AKT1-FOXO4 Axis Regulates Hemochorial Placentation [Foxo4-KD-rTSC]

AKT1 is a serine/threonine kinase implicated in fetal, placental, and postnatal growth. In this study, we investigated roles for AKT1 in placental development using a genome-edited/loss-of-function rat model. Both heterozygous and homozygous Akt1 mutant rats were viable and fertile. Disruption of AKT1 resulted in placental, fetal, and postnatal growth restriction. Akt1 null placentas showed deficits in both junctional zone and labyrinth zone size and their ability to adapt to a physiological stressor. Robust differences in the transcriptome of wild type versus Akt1 null junctional zones were identified.
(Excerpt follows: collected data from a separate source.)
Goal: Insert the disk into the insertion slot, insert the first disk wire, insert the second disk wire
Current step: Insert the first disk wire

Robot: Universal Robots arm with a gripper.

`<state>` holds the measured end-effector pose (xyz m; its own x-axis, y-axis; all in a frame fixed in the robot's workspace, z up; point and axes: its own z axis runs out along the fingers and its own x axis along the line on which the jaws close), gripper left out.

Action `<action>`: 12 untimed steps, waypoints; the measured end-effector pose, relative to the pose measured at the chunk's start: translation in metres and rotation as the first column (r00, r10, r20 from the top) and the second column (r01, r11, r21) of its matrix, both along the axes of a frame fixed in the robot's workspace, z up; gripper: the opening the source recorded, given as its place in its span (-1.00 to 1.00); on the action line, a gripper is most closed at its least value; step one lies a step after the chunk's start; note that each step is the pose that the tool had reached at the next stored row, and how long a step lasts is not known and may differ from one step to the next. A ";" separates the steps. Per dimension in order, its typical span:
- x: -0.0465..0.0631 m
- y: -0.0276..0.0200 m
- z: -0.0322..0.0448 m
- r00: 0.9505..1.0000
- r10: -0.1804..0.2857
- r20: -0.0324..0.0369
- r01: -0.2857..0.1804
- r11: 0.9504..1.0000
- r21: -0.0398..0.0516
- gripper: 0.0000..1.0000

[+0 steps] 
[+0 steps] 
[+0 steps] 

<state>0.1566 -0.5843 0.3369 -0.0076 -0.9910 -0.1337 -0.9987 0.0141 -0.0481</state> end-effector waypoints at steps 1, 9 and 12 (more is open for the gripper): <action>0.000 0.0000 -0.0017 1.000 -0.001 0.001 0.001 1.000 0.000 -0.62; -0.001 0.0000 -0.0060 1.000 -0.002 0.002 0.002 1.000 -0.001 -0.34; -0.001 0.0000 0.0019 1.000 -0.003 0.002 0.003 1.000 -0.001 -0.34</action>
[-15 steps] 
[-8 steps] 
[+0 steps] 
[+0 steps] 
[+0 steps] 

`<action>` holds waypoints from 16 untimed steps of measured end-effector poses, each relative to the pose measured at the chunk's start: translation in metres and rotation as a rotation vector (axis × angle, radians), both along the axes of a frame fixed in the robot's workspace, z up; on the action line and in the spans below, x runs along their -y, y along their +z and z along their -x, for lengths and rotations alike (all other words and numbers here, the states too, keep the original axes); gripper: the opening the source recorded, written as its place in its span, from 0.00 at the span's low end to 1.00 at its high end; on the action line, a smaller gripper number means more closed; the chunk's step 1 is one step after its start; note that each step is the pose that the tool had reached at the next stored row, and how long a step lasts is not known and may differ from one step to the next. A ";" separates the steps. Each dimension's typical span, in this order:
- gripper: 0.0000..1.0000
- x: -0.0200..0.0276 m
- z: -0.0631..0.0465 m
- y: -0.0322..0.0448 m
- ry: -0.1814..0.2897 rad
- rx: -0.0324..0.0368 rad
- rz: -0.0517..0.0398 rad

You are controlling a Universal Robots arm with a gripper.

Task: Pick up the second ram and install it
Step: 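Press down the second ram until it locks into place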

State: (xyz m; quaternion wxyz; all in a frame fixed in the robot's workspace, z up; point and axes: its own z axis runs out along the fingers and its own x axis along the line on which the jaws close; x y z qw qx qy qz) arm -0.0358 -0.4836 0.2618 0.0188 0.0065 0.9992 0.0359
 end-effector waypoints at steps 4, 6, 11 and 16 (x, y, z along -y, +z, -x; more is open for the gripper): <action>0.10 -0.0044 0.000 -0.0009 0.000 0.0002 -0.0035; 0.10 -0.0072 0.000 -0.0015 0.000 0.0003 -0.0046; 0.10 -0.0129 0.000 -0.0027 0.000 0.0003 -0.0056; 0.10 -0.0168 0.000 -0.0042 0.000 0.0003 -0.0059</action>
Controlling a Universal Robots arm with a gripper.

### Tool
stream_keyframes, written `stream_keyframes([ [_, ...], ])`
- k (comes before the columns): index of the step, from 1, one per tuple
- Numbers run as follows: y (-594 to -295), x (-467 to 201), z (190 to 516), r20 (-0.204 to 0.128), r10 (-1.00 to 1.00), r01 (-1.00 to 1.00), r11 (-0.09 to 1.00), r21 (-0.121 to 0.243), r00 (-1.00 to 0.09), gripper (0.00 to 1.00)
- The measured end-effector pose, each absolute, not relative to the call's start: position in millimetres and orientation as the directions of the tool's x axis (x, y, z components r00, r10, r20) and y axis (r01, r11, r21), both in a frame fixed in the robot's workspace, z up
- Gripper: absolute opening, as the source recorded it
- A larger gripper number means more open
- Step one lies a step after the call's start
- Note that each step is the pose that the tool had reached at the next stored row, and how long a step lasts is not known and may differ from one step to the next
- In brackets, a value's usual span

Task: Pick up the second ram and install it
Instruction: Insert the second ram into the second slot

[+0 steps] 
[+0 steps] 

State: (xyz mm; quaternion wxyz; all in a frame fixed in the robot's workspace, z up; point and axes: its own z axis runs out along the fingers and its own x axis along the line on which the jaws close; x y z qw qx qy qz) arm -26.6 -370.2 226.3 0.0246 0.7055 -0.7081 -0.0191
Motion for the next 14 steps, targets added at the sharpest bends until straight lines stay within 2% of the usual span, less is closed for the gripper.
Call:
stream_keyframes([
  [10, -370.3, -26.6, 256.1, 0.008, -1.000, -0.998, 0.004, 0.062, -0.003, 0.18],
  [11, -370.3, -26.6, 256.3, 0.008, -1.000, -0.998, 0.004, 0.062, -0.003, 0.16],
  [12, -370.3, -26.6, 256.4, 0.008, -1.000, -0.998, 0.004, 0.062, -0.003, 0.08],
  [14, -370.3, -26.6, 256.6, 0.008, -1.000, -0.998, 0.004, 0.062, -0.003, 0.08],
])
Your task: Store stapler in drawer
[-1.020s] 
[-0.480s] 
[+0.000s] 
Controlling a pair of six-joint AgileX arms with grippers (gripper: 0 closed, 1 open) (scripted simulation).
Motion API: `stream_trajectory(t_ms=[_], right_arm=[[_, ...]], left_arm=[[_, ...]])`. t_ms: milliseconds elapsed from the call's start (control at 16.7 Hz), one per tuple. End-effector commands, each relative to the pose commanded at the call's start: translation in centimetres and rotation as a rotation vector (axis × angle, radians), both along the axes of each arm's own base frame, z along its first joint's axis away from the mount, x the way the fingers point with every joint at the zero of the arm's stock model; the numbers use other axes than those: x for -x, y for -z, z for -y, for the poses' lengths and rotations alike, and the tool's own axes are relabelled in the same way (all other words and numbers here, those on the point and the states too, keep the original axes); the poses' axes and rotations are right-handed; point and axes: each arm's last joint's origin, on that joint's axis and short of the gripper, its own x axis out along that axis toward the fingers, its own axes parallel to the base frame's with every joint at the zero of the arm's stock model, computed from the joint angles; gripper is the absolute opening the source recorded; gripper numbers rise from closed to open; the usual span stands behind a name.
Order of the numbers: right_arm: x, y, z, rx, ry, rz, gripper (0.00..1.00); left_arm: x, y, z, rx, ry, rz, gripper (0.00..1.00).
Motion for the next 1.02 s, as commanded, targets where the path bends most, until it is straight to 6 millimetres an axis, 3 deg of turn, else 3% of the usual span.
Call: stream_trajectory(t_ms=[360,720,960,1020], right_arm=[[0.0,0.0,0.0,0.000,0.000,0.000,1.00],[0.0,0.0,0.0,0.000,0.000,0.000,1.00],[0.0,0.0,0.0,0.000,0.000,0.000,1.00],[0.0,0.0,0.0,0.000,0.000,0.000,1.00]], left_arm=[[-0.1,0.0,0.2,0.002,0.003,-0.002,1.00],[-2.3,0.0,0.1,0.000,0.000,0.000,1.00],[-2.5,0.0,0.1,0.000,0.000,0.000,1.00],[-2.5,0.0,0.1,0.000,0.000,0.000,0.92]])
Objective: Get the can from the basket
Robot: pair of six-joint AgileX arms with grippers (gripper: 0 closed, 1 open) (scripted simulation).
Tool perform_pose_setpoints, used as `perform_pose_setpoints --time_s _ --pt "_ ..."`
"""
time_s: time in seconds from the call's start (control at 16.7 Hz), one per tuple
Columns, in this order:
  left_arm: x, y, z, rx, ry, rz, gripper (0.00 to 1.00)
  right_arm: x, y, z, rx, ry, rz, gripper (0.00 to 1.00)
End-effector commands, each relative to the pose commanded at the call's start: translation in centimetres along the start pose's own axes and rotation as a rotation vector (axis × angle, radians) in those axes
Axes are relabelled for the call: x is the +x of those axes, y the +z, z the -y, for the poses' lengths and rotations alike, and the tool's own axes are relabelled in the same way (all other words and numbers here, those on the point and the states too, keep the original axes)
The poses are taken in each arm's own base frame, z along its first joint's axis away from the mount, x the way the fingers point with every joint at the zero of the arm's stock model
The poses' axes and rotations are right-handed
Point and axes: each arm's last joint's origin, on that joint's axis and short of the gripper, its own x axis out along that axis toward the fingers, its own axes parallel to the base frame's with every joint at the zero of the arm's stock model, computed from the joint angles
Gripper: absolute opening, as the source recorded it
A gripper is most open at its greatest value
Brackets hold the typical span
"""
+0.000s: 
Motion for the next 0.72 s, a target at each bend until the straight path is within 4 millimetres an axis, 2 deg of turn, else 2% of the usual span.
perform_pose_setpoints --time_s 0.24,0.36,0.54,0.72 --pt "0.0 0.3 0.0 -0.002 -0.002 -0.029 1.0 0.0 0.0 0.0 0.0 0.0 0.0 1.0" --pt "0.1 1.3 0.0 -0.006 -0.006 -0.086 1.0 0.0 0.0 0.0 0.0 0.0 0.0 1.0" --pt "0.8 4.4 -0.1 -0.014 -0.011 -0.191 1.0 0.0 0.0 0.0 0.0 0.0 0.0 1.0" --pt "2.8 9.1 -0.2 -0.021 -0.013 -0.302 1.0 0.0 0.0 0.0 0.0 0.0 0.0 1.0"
Among the differentially expressed junctional zone transcripts was forkhead box O4 (Foxo4), which encodes a transcription factor and known AKT substrate. FOXO4 expression was prominent in the junctional zone and invasive trophoblast cells of the rat placentation site and enhanced following rat TS cell differentiation. Foxo4 gene disruption using genome-editing resulted in placentomegaly, including an enlarged junctional zone. AKT1 and FOXO4 regulate the expression of many of the same transcripts expressed by trophoblast cells; however, in opposite directions. In summary, we have identified AKT1 and FOXO4 as part of a regulatory network controlling hemochorial placenta development. Overall design: 1) Rat placentation site compartments were dissected on gd18.5. Dissected junctional zone tissues from wild type, Akt1 null, and Foxo4Xm- fetuses were snap-frozen in liquid nitrogen and stored at -80°C until processing for RNA isolation. 2) Foxo4 was knocked down in rat trophoblast stem cells using lentiviral delivery of shRNA. Following selection by puromycin, cells were differentiated for fifteen days. On day fifteen of differentiation, cells treated with either control shRNA or Foxo4-specific shRNA were collected and RNA was isolated.